I want to prove equality of two nat numbers in Coq:
a, b : nat
Heq : Some a = Some b
============================
a = b
When you have an equality such as this, usually, the quickest way to go is by using the inversion
tactic which will more or less exploit injectivity of constructors.
Lemma foo :
forall (a b : nat),
Some a = Some b ->
a = b.
Proof.
intros a b e. inversion e. reflexivity.
Qed.
The case of Some
however is special enough that you might want to write it differently (especially if you ant to be able to read the proof that's generated).

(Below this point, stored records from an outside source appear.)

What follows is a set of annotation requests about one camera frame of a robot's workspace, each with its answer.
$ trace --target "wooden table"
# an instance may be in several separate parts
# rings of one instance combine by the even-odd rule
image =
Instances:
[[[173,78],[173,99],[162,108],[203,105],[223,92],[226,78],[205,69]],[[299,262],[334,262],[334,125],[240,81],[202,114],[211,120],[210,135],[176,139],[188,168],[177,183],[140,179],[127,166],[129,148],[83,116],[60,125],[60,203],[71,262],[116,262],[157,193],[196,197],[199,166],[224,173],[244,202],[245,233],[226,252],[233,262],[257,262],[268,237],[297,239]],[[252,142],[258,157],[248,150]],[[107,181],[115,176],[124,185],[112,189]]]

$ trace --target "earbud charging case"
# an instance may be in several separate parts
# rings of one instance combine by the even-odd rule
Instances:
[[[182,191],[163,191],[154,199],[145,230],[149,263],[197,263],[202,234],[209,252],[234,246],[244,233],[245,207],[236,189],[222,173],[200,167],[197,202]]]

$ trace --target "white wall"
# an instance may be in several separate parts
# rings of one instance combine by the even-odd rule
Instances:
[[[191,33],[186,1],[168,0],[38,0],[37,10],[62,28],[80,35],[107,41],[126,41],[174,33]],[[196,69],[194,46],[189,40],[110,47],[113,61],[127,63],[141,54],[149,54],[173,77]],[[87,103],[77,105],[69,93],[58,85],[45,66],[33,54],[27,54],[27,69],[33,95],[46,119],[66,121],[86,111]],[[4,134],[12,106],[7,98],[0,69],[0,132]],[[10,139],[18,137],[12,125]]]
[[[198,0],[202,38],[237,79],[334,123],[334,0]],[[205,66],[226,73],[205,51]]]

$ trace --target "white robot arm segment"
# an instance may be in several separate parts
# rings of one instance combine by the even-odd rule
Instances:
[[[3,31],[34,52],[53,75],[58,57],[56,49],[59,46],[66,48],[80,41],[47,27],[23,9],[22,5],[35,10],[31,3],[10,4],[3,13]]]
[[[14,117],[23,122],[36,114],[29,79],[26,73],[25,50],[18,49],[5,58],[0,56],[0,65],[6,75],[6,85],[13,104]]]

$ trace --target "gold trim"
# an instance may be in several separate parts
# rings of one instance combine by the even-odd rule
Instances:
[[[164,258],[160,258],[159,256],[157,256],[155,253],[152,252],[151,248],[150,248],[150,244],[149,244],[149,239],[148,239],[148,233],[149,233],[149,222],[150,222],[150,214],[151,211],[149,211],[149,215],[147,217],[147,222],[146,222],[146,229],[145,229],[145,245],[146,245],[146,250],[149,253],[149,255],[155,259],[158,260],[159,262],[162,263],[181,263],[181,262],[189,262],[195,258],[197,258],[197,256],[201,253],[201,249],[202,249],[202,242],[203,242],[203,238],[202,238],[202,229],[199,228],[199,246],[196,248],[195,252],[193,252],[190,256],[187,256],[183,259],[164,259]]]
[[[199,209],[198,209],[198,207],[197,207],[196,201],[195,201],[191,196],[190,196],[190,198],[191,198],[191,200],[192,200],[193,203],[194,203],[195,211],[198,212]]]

You can write some get function for option
using a default value:
Definition get_opt_default {A : Type} (x : A) (o : option A) :=
match o with
| Some a => a
| None => x
end.
So that get_opt_default x (Some a) = a
.
Now using f_equal (get_opt_default a)
on equality Some a = Some b
you get
get_opt_default a (Some a) = get_opt_default a (Some b)
which simplifies to
a = b
Lemma Some_inj :
forall A (a b : A),
Some a = Some b ->
a = b.
Proof.
intros a b e.
apply (f_equal (get_opt_default a)) in e.
cbn in e.
exact e.
Qed.
This is something that can be done in general. Basically you write an extractor for your value as a function and you apply it to both sides of the equality. By computation it will yield the expected result.